Their rebuttal holds just as well as SETI today. Indeed, Wright & Oman-Reagan (2017) have articulated a detailed analogy between SETI and the relatively uncontroversial search for dark matter particles via direct detection. They argue that unlike with dark matter searches, with SETI, at least, we have the advantage that we know that the targets of our search (spacefaring technological species) arise naturally (because we are one).

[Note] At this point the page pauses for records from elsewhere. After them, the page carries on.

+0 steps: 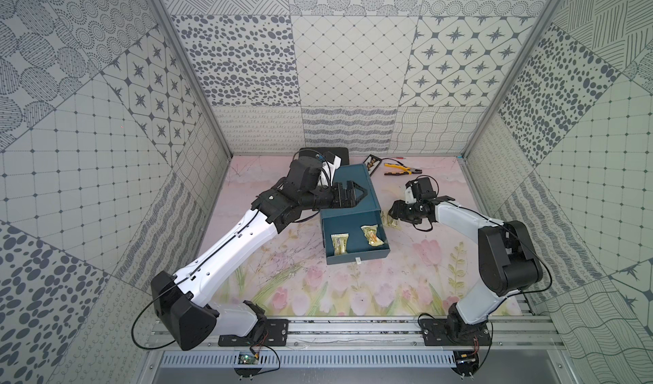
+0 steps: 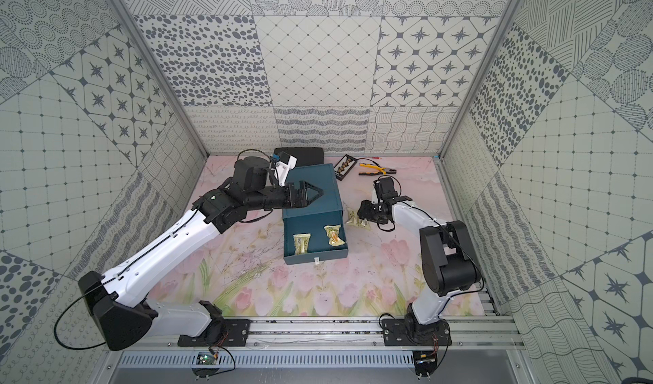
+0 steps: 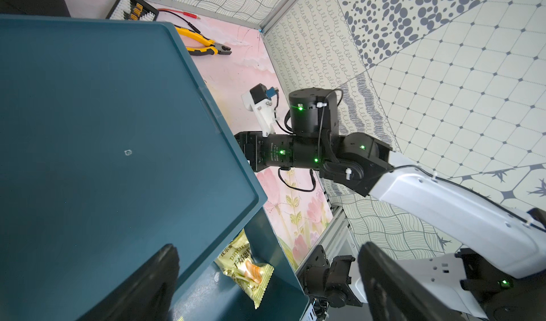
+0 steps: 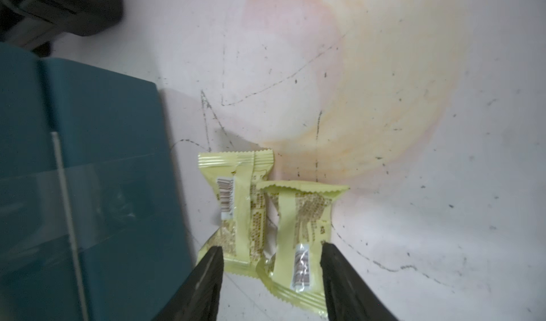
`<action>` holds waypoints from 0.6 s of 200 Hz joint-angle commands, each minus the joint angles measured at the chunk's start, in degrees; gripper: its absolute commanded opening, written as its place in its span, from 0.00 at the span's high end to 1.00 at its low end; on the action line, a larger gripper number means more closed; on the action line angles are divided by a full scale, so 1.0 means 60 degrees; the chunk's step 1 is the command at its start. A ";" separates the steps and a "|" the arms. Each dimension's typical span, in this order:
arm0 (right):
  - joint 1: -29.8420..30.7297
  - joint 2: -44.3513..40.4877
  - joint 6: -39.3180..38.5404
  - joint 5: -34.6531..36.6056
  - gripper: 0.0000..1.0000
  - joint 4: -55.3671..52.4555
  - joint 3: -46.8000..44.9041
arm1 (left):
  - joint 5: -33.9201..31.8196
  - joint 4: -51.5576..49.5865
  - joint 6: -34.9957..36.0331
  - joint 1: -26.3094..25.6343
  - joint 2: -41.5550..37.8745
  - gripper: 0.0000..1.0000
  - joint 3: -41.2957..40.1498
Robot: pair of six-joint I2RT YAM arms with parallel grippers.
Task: Take the cookies out of the drawer
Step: Place the cookie at the center of the board.
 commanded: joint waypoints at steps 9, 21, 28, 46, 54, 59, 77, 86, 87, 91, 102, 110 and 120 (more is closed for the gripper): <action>0.0014 -0.1402 0.0030 -0.0161 0.39 -0.0005 -0.0131 | -0.1136 -0.0757 0.0683 0.0126 -0.0605 0.01 -0.0129; 0.0014 -0.2048 -0.0010 -0.0219 0.38 -0.0121 -0.0174 | -0.1506 -0.1144 0.0732 0.0184 -0.0738 0.01 -0.0118; 0.0014 -0.2433 -0.0028 -0.0248 0.37 -0.0193 -0.0183 | -0.1672 -0.1314 0.0733 0.0158 -0.0804 0.01 -0.0135; 0.0014 -0.3414 -0.0036 -0.0214 0.35 -0.0540 -0.0149 | -0.2015 -0.1463 0.0602 0.0176 -0.1113 0.01 -0.0440; 0.0014 -0.3866 -0.0083 -0.0190 0.34 -0.0734 -0.0097 | -0.2198 -0.1434 0.0517 0.0181 -0.1296 0.01 -0.0703; 0.0014 -0.4137 -0.0112 -0.0192 0.33 -0.0865 -0.0042 | -0.2291 -0.1377 0.0436 0.0214 -0.1421 0.01 -0.0880; 0.0014 -0.4843 -0.0204 -0.0317 0.32 -0.1500 0.0262 | -0.2458 -0.1202 0.0159 0.0210 -0.1811 0.01 -0.1480; 0.0014 -0.5112 -0.0195 -0.0393 0.32 -0.1847 0.0450 | -0.2417 -0.1126 0.0064 0.0211 -0.1926 0.01 -0.1715; 0.0014 -0.5141 -0.0192 -0.0412 0.32 -0.1885 0.0466 | -0.2408 -0.1128 0.0054 0.0208 -0.1928 0.01 -0.1737; 0.0014 -0.5256 -0.0168 -0.0496 0.32 -0.2013 0.0555 | -0.2369 -0.1124 0.0006 0.0201 -0.1967 0.01 -0.1805; 0.0036 -0.5540 -0.0050 -0.0731 0.32 -0.2299 0.0762 | -0.2256 -0.1130 -0.0035 0.0217 -0.1967 0.01 -0.1982; 0.0090 -0.5756 0.0070 -0.0883 0.32 -0.2449 0.0885 | -0.2206 -0.1130 -0.0028 0.0216 -0.1939 0.01 -0.2085; 0.0272 -0.5999 0.0220 -0.0985 0.32 -0.2556 0.1014 | -0.2185 -0.1127 -0.0002 0.0213 -0.1900 0.01 -0.2206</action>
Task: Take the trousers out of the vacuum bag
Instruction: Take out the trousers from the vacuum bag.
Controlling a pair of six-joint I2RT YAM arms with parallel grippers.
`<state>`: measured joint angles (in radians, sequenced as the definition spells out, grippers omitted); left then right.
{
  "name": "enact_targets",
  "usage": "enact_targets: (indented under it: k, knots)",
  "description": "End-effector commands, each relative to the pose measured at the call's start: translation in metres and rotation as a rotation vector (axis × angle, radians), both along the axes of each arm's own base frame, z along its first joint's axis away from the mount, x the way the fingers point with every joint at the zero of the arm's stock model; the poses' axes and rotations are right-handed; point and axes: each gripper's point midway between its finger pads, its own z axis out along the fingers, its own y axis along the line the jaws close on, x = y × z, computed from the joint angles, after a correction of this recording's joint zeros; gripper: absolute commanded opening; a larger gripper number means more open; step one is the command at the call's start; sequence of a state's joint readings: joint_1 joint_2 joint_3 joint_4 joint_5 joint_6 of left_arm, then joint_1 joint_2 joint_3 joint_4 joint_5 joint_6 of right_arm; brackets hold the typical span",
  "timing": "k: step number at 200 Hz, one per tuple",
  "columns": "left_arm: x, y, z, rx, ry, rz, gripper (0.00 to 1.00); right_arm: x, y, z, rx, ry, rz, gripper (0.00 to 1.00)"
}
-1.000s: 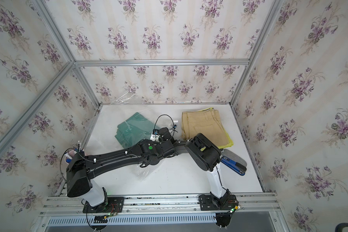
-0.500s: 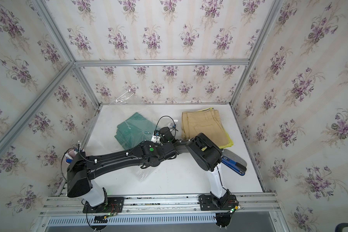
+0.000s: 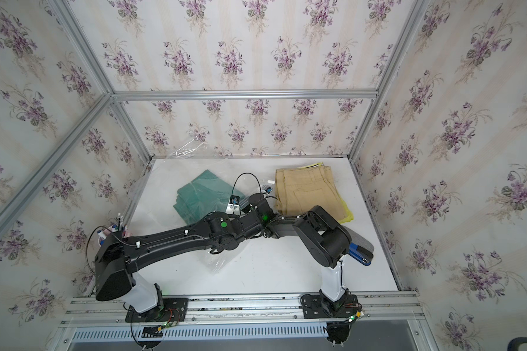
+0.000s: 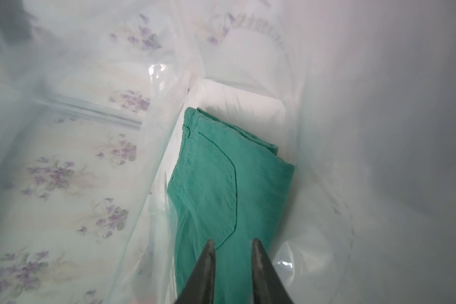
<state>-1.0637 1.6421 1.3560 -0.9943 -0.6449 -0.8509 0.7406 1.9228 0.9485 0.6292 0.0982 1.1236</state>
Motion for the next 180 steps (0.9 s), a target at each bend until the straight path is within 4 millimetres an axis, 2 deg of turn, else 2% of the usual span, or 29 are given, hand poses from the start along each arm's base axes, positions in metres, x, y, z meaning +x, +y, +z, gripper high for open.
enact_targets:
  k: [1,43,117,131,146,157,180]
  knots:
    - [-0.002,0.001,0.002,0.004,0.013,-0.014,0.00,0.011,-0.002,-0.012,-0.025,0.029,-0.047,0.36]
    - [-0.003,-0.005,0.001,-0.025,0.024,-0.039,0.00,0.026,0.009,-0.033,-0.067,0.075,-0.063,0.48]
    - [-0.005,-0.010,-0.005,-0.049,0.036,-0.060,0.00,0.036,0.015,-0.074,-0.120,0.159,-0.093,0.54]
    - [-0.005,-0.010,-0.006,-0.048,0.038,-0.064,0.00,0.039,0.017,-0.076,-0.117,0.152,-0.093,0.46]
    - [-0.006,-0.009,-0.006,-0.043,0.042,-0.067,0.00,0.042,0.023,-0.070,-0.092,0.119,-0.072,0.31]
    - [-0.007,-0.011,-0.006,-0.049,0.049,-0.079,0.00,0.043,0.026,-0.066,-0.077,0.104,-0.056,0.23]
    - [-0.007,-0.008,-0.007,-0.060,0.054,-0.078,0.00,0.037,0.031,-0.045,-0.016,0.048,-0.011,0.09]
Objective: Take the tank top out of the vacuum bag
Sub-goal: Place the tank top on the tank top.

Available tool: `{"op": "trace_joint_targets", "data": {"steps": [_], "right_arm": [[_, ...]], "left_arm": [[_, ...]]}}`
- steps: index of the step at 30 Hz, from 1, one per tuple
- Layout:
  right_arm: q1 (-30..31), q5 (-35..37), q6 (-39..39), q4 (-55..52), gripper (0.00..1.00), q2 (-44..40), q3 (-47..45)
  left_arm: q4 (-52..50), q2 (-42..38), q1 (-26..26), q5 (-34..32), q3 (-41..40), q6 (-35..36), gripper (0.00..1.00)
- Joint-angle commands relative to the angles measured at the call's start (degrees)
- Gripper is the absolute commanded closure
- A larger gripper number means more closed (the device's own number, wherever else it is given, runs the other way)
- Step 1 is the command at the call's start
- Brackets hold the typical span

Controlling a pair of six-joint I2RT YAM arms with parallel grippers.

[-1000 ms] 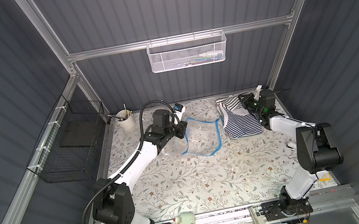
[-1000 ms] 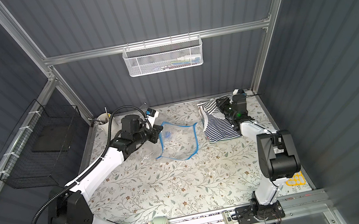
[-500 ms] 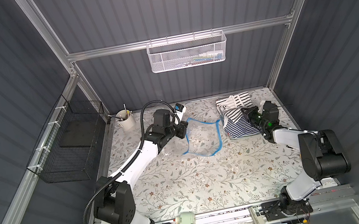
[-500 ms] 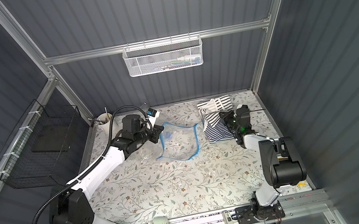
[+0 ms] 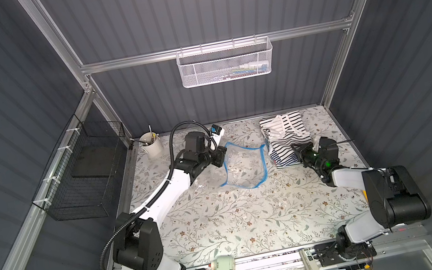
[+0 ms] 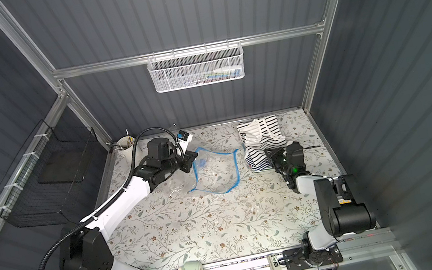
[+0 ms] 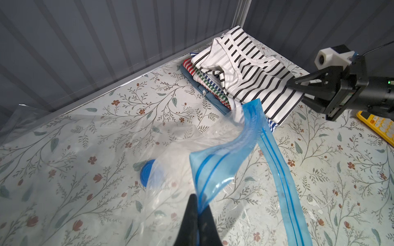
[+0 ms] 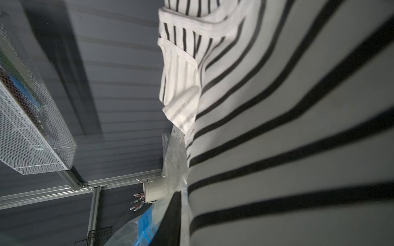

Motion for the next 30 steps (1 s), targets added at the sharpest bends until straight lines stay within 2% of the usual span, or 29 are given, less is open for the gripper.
{"op": "trace_joint_targets", "data": {"steps": [1,5,14,15,18,20,30], "right_arm": [[0.21,-2.08,1.49,3.97,0.78,0.57,-1.8],[0.33,-3.48,2.58,5.62,0.72,1.28,-3.13],[0.38,-3.76,2.82,5.34,0.71,0.75,-5.22],[0.38,-3.75,2.82,5.34,0.74,1.08,-5.11],[0.38,-4.68,4.11,7.29,0.93,2.94,-4.84],[0.38,-5.31,5.26,8.15,0.99,4.02,-4.8],[0.77,-6.1,7.01,9.79,1.0,3.46,-5.9]], "left_arm": [[-1.51,0.62,-0.29,0.95,1.75,-0.11,1.0],[-1.49,0.82,-0.27,1.03,1.75,-0.11,1.0],[-1.49,1.44,-0.36,1.77,2.02,-0.46,1.0],[-1.48,1.54,-0.36,1.96,2.12,-0.53,1.0],[-1.57,1.62,-0.36,2.01,2.1,-0.54,1.0],[-1.54,1.71,-0.36,1.9,2.11,-0.55,1.0],[-1.72,1.81,-0.53,1.89,2.24,-0.45,1.0]]}}
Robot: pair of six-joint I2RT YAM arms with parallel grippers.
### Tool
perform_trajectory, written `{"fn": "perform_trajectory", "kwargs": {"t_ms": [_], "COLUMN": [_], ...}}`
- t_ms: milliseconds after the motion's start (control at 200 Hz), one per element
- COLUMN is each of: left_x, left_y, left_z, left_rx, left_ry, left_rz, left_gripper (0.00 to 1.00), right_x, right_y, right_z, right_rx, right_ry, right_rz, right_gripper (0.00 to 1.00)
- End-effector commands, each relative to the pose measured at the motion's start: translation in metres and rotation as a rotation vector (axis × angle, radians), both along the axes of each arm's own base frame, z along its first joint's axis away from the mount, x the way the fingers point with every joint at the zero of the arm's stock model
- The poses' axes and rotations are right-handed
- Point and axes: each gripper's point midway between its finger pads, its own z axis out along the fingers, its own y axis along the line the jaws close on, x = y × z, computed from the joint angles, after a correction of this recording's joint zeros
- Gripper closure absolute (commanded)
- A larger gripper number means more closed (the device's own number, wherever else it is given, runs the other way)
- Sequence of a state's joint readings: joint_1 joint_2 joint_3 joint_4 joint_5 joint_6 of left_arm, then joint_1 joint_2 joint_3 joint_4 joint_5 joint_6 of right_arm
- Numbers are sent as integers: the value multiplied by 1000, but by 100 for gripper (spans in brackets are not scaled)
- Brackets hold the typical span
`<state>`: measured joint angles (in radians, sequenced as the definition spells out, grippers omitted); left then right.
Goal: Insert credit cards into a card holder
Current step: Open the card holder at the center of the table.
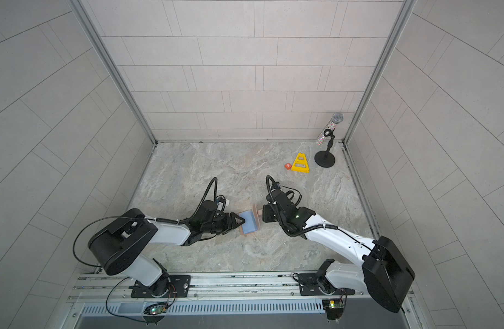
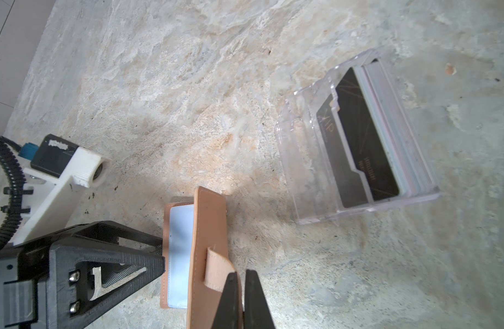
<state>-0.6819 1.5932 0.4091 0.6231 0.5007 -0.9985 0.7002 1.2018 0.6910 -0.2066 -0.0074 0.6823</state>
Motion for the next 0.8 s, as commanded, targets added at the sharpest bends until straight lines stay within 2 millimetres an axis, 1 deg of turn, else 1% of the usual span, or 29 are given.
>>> {"fn": "perform_trajectory", "kwargs": {"t_ms": [0, 105, 185, 305, 400, 435, 571, 651, 796], "left_x": [-19, -19, -18, -18, -17, -17, -17, -18, -18], "left_y": [17, 14, 15, 15, 18, 21, 33, 46, 76], "left_z": [-43, -46, -46, -44, -41, -40, -31, -24, -13], "left_rx": [145, 153, 157, 157, 168, 176, 253, 330, 468], "left_ry": [118, 122, 120, 111, 100, 94, 61, 39, -1], "left_rz": [15, 10, 15, 19, 28, 32, 32, 37, 77], "left_gripper": [39, 40, 46, 63, 82, 87, 92, 94, 94], "right_x": [0, -2, -3, -4, -5, -5, -6, -6, -1], "right_y": [-7, -8, -9, -10, -6, -3, 13, 20, 16], "right_z": [-1, -4, -5, -4, -3, -2, -1, -1, -9], "right_rx": [-12, -15, -19, -24, -19, -13, 22, 24, -62], "right_ry": [-5, 1, 1, -1, 1, 1, 23, 39, 56], "right_rz": [-25, -24, -23, -17, 7, 20, 89, 116, 93], "right_gripper": [100, 100, 100, 100, 100, 100, 100, 100, 100]}}
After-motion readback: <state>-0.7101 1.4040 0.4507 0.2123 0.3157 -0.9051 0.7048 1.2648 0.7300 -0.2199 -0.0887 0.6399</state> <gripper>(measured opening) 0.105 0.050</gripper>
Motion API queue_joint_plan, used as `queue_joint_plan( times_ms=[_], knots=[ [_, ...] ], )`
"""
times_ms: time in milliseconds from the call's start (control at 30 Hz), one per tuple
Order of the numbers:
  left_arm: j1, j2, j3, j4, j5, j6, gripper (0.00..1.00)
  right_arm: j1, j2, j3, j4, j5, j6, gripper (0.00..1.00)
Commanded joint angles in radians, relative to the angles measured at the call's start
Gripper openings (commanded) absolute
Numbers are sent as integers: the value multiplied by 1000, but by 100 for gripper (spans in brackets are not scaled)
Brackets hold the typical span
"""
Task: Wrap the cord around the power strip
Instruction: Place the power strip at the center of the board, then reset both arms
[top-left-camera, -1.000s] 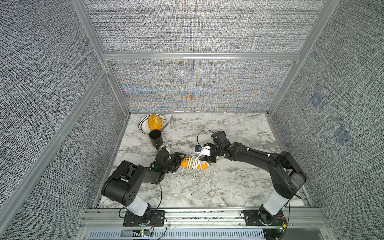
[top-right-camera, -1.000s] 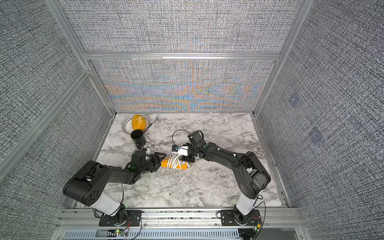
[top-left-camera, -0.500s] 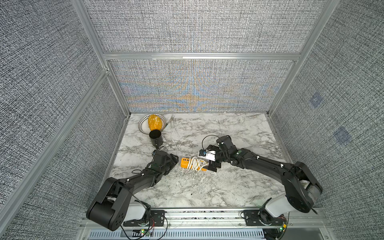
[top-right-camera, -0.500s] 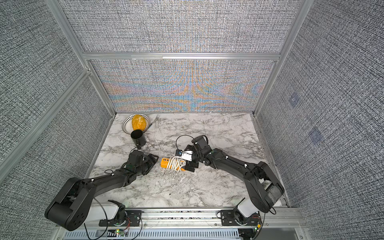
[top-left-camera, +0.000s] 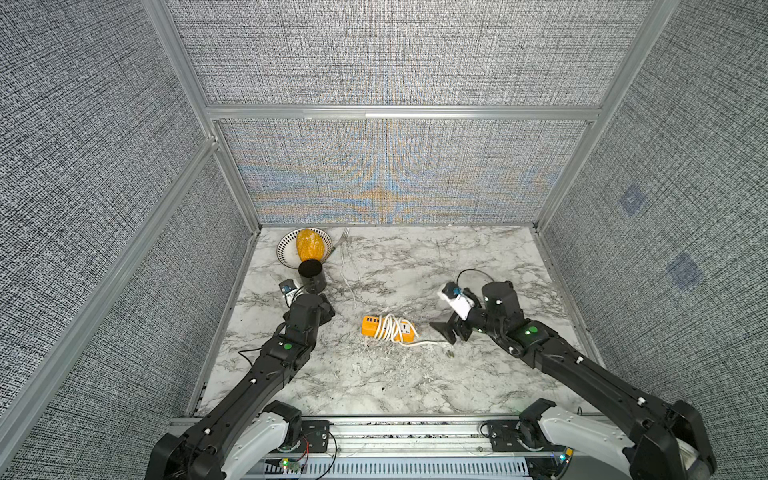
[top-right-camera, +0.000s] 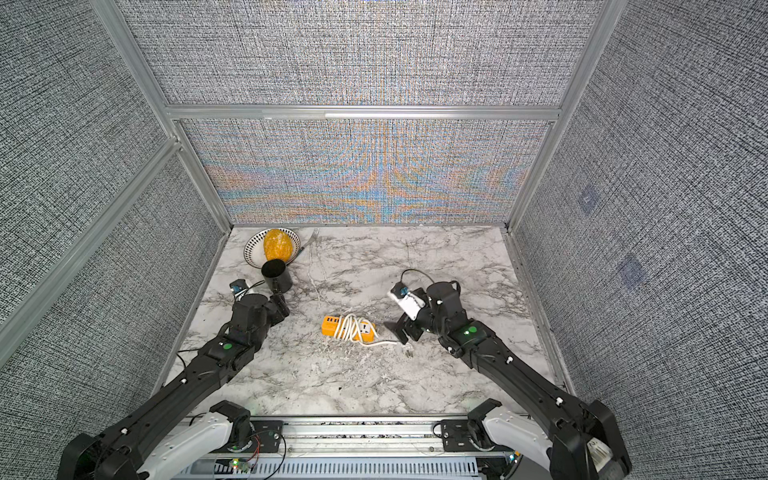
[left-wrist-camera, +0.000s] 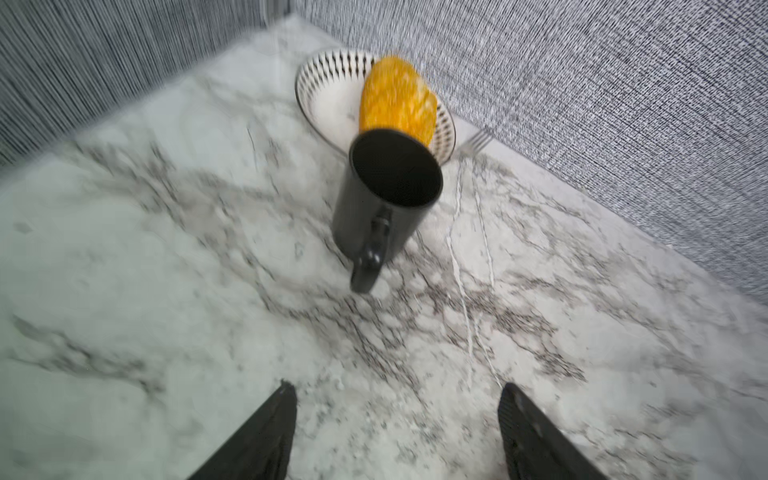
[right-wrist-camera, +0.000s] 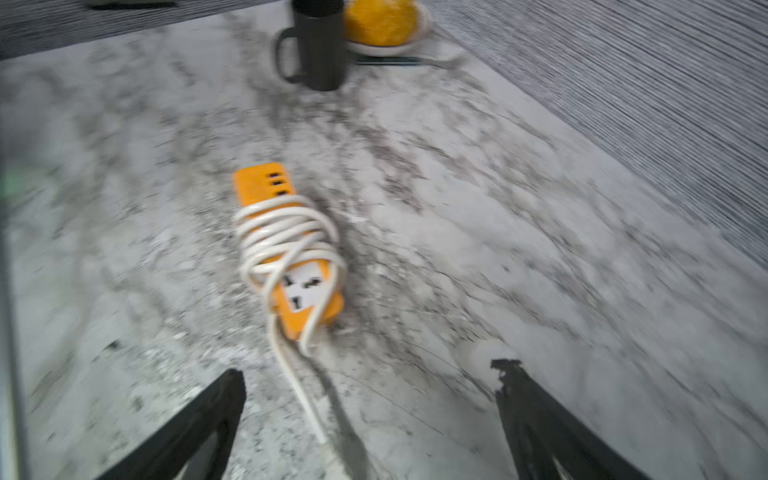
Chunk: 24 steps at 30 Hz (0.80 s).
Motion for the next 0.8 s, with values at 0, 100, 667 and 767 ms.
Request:
queue_joint_plan(
  times_ms=[0, 100, 667, 767],
  knots=[
    [22, 1, 1, 155, -164, 453, 80, -163, 37, -15, 203, 291, 266, 98],
    [93, 26, -86, 367, -132, 609, 82, -318, 118, -135, 407, 406, 294, 98],
    [250, 528, -233, 1033, 168, 614, 83, -444, 244, -520, 1239, 120, 162, 98],
    [250, 545, -206, 1004, 153, 606, 83, -445, 357, -514, 1354, 113, 159, 98]
  ],
)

Finally, there is an erroneous perception that SETI is exclusively a ground-based radio telescope project with little for NASA to offer. On the contrary, SETI is an interdisciplinary field (Cabrol 2016) and even beyond the potential for NASA’s Deep Space Network to play an important role in the radio component of SETI, archival data from NASA assets have played an important role in SETI for decades: from Solar System SETI using interplanetary cameras, to waste heat searches using IRAS (Carrigan 2009) WISE, Spitzer, and GALEX (Griffith et al. 2015), to searches for artifacts with Kepler (Wright et al. 2016) and Swift (Meng et al. 2017). Future ground-based projects like LSST and space-borne projects like JWST and WFIRST will undoubtably provide additional opportunities SETI research both as ancillary output of legacy and archival programs and through independent SETI projects in their own right.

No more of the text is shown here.